Sleep Story AI System

AI Automation

View Detail

An end-to-end n8n automation that turns a single Google Sheets row (topic + length) into a finished sleep-story YouTube video. The orchestrator generates a script with Google Gemini, splits it into scenes, then fans out to five reusable sub-workflows that produce per-scene images and voiceovers, stitch them into clips, and combine everything into a final video via the Rendi.dev ffmpeg API. Status and asset URLs are written back to the sheet, so every run is fully traceable. Built around a 32-node main workflow plus five sub-workflows — production-tested on Rendi's 4-commands-per-minute free tier with batching, throttling, and retry logic to absorb 429s gracefully.

Type
AI Automation
Role
AI Automation Engineer
Service
AI Automation / Workflow Engineering / Content Generation
Year
2025

Project Overview

Sleep Story AI System is a fully automated content pipeline that takes a single row in a Google Sheet — a topic and a target length — and produces a finished, ready-to-upload YouTube sleep-story video. No manual editing, no scripting, no asset stitching.
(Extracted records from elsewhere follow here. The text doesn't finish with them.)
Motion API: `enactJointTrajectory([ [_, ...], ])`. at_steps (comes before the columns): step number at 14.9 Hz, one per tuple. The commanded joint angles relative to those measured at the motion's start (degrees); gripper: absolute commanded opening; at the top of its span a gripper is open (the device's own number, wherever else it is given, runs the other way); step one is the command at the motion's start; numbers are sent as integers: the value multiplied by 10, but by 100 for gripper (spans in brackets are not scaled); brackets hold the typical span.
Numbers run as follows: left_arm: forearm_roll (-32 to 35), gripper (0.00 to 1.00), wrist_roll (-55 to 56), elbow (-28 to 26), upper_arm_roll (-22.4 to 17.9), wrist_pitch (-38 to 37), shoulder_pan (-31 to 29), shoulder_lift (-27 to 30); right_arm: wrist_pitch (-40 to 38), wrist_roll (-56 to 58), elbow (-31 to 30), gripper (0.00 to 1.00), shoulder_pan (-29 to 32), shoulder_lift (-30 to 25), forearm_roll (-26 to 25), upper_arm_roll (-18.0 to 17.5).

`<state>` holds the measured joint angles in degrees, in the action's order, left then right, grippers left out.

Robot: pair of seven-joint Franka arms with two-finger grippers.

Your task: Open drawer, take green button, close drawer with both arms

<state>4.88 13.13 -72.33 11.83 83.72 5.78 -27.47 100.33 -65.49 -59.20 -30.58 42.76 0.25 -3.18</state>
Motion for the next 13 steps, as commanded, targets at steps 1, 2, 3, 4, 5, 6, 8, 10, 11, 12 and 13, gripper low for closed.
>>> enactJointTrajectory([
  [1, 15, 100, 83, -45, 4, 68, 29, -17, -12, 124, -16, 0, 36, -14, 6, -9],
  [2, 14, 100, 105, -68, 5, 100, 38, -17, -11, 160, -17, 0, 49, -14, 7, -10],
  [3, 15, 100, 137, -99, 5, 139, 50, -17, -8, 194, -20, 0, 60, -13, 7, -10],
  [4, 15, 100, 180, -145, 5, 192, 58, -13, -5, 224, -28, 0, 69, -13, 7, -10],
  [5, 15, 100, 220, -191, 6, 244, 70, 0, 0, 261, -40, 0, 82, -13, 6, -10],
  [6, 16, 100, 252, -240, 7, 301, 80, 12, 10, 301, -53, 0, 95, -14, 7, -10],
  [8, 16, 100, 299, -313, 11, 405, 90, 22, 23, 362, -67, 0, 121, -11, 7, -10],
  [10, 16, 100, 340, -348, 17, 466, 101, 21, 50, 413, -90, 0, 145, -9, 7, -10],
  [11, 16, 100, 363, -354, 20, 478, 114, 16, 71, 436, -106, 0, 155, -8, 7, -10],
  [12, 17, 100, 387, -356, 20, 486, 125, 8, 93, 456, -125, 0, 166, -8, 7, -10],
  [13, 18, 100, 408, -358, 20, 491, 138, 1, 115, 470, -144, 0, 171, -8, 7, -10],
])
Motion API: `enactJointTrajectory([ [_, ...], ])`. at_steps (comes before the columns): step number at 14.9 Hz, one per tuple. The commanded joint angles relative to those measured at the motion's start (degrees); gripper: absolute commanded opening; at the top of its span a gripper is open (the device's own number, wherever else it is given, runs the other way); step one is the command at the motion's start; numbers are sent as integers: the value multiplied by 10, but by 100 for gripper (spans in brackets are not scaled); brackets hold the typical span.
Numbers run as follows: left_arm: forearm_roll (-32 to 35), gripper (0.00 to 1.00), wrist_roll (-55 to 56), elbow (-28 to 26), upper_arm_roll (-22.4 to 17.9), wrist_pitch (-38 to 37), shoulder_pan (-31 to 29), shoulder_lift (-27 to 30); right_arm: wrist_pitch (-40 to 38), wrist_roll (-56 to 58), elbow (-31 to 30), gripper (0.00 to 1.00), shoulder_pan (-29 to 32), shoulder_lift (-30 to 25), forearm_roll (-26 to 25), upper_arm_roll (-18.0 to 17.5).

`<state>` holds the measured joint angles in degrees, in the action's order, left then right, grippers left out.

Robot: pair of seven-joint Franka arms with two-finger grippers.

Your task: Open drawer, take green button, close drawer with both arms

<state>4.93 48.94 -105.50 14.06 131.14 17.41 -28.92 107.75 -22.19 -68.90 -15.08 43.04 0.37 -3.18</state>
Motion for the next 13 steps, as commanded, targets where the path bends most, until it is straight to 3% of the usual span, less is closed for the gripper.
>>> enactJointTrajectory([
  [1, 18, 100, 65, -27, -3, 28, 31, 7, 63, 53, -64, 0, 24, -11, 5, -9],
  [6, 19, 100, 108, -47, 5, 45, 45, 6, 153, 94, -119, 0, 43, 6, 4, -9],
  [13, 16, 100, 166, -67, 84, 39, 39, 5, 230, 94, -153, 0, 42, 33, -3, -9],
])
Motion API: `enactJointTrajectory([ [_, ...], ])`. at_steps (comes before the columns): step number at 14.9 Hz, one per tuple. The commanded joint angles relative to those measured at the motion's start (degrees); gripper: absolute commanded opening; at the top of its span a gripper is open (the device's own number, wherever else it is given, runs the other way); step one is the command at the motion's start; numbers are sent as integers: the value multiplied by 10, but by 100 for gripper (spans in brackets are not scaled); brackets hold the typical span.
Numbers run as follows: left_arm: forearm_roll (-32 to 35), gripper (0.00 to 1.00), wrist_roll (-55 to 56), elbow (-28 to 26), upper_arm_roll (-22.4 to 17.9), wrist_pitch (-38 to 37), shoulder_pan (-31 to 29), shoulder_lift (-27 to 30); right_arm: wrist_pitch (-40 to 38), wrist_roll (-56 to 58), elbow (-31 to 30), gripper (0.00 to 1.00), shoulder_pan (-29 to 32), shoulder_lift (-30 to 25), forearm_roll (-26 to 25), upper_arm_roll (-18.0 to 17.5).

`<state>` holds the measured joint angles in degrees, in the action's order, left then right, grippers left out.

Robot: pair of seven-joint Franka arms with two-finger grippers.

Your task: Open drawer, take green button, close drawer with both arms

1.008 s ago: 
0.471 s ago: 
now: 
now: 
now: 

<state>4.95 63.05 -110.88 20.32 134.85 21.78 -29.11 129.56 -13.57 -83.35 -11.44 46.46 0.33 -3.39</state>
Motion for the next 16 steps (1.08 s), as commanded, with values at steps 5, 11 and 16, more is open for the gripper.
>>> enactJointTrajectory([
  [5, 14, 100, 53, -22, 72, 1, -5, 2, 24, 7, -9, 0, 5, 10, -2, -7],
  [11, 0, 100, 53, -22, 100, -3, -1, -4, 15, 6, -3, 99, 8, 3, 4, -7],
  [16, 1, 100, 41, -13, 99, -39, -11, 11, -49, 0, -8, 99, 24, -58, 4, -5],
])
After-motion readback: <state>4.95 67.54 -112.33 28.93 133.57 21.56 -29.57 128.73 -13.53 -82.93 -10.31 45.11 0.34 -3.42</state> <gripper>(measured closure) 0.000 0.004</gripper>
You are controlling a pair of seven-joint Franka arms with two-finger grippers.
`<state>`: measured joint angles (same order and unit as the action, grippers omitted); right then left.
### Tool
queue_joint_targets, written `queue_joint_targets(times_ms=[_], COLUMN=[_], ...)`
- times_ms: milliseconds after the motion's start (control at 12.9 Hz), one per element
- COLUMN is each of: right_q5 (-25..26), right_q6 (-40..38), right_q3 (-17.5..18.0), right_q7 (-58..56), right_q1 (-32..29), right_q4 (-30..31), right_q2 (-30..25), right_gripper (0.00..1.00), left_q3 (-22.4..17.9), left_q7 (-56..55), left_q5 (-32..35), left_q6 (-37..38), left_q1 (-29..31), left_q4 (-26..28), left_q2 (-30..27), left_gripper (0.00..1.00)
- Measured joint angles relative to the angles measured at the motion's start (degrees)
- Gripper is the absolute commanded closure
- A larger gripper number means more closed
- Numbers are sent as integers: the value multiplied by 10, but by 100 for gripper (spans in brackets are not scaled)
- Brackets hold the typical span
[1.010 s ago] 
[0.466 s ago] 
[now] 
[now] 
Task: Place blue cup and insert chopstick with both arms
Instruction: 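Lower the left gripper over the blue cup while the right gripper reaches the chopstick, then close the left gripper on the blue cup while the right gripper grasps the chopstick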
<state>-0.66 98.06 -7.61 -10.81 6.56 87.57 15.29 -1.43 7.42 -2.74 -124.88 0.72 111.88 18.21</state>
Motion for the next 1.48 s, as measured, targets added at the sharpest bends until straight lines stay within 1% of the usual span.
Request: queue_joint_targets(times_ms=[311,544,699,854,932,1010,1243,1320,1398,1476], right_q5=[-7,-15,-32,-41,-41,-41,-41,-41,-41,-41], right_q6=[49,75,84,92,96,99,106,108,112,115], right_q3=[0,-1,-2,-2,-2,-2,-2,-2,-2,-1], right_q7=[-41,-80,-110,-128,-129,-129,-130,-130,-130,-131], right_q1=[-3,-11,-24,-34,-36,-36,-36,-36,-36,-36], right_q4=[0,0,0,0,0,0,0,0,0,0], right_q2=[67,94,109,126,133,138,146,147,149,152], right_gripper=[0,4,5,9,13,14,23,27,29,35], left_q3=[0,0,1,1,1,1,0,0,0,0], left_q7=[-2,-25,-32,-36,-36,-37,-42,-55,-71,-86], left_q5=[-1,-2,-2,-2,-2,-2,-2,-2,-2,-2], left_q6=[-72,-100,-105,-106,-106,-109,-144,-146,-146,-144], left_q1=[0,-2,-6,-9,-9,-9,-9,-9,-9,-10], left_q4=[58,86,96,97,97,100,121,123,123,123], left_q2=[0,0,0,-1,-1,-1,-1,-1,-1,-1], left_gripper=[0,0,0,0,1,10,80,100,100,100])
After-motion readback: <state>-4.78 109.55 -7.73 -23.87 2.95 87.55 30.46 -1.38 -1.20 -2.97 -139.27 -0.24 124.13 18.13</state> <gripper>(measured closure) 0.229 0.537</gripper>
The orchestrator runs in n8n and chains together six workflows: a main controller plus five purpose-built sub-workflows for image generation, voice synthesis, per-scene clip assembly, clip combination, and final ffmpeg rendering via the Rendi.dev API.


Key Features

  • Sheet-Driven Input: Topic + duration in a Google Sheet kicks off the entire pipeline
  • AI Scripting: Google Gemini (via LangChain Agent) writes the full sleep story and splits it into scenes
  • Per-Scene Assets: Each scene gets its own AI-generated image + AI voice narration
  • Automated Stitching: ffmpeg via Rendi.dev combines images + voice into clips, then merges clips into one video
  • Rate-Limit-Aware: Batching, 20s throttle, 15s polling, 8× retry — handles Rendi's 4/min free-tier cap without dropping runs
  • Full Traceability: Every asset URL and status is written back to the source Google Sheet

Technologies Used

  • n8n: Workflow orchestration across 6 chained workflows (32 nodes in the main controller)
  • Google Gemini + LangChain: Script generation with structured output parsing
  • Google Sheets: Input row, output asset tracking
  • Rendi.dev: ffmpeg-as-a-service for clip rendering and final video combination
  • HTTP image + voice APIs: Per-scene visual and audio generation
  • Docker: Containerised n8n instance

Architecture

The system is split into one orchestrator and five sub-workflows so each step is independently testable and reusable:

Sleep Story AI System (32 nodes — manual trigger + Google Sheets)
        ├── Create Image      (image gen per scene)
        ├── Create Voice      (voice synthesis per scene, with retry)
        ├── Create Clips      (image + voice → per-scene clip)
        ├── Combine Clips     (all scene clips → one video)
        └── Videofy with Rendi (ffmpeg via Rendi.dev, rate-limited)

A 15-scene job runs end-to-end in about 12–15 minutes.


Outcome

The system replaces what used to be hours of script-writing, image-sourcing, voice-recording, and video editing with a single sheet entry and a click. Designed to be left running in the background while other work happens elsewhere.